I can remember one time, when I was at a meeting, a long time ago, and we were discussing the Ninth Step and making amends. I had to make an amends to a company I represented, and when discussing it, the word “hate” came out of my mouth. That was the first time in my life that I came to terms with that form of anger. Hate! All those resentments on my Eight Step list.
I received a lot of help from my sponsor and those old timers back then. Hopefully I have adopted what they taught me into my life. One of those was what my sponsor told me about me. Insecure, immature, and oversensitive. That definitely described me. Didn’t take me much to lose it. Full of fear, definitely a child in my emotions, and too easily wounded by others. Touchy to say the least.
I learned that I had no nuance to my anger. Those subtle differences or degrees. My anger would be the same, if someone took a penny from me, or a million dollars. And I had to learn to get a thick skin, to control my emotions, and develop a new attitude toward life.
Attitudes are everything, I learned. They’re more important than facts. In fact they can change the facts. I needed to get a positive attitude toward life instead of a negative one.
And I definitely need to pay attention to the Tenth Step and spiritual axiom. That whenever I’m disturbed there’s something wrong with me. That takes a lot of hard honesty on my part. Willingness to not let myself off the hook. When I’m wrong I’m wrong. And that will cut me down to size and stop the anger and resentments, when I can see the truth to what set me off.
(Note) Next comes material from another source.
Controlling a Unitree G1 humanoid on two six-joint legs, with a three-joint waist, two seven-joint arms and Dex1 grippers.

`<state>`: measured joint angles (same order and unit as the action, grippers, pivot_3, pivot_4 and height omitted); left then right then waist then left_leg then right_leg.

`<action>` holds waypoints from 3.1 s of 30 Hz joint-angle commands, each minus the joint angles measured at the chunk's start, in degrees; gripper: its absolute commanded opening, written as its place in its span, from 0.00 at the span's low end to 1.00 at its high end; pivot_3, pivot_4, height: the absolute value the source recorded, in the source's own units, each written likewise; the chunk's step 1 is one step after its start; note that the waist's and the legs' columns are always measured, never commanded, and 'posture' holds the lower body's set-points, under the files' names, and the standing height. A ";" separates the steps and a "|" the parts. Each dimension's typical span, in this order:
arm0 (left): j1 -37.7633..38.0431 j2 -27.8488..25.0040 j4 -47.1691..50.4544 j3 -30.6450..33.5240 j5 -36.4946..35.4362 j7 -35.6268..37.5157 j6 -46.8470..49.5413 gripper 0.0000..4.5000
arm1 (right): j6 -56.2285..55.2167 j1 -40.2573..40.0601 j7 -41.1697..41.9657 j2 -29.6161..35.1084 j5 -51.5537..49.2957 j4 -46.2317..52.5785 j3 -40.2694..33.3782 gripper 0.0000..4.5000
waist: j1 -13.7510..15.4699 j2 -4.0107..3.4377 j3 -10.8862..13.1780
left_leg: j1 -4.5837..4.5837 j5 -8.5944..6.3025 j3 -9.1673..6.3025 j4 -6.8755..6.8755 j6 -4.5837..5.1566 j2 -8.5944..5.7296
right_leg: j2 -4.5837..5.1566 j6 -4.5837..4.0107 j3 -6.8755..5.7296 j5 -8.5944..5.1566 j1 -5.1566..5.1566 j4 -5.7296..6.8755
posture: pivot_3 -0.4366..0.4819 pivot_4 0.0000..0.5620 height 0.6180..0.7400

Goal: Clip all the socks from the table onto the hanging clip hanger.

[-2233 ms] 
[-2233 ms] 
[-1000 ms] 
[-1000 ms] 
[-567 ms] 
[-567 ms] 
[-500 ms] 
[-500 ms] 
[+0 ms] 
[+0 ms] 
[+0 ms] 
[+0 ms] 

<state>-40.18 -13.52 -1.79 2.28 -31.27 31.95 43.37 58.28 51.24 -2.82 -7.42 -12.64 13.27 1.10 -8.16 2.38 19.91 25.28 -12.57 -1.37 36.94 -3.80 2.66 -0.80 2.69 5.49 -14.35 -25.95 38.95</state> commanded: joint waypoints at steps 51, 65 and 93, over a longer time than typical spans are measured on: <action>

I’ve had too many people through the years tell me how anger and resentments took them back out. Their emotions blinded them to what was going on. I definitely don’t want to go there. Sobriety has given me a new way of living. A good way. The best thing that ever happened to me and I don’t want to throw it away. I won’t, if I continue to depend on my higher power and the members of the group to teach me how to handle and control my emotions and my feelings.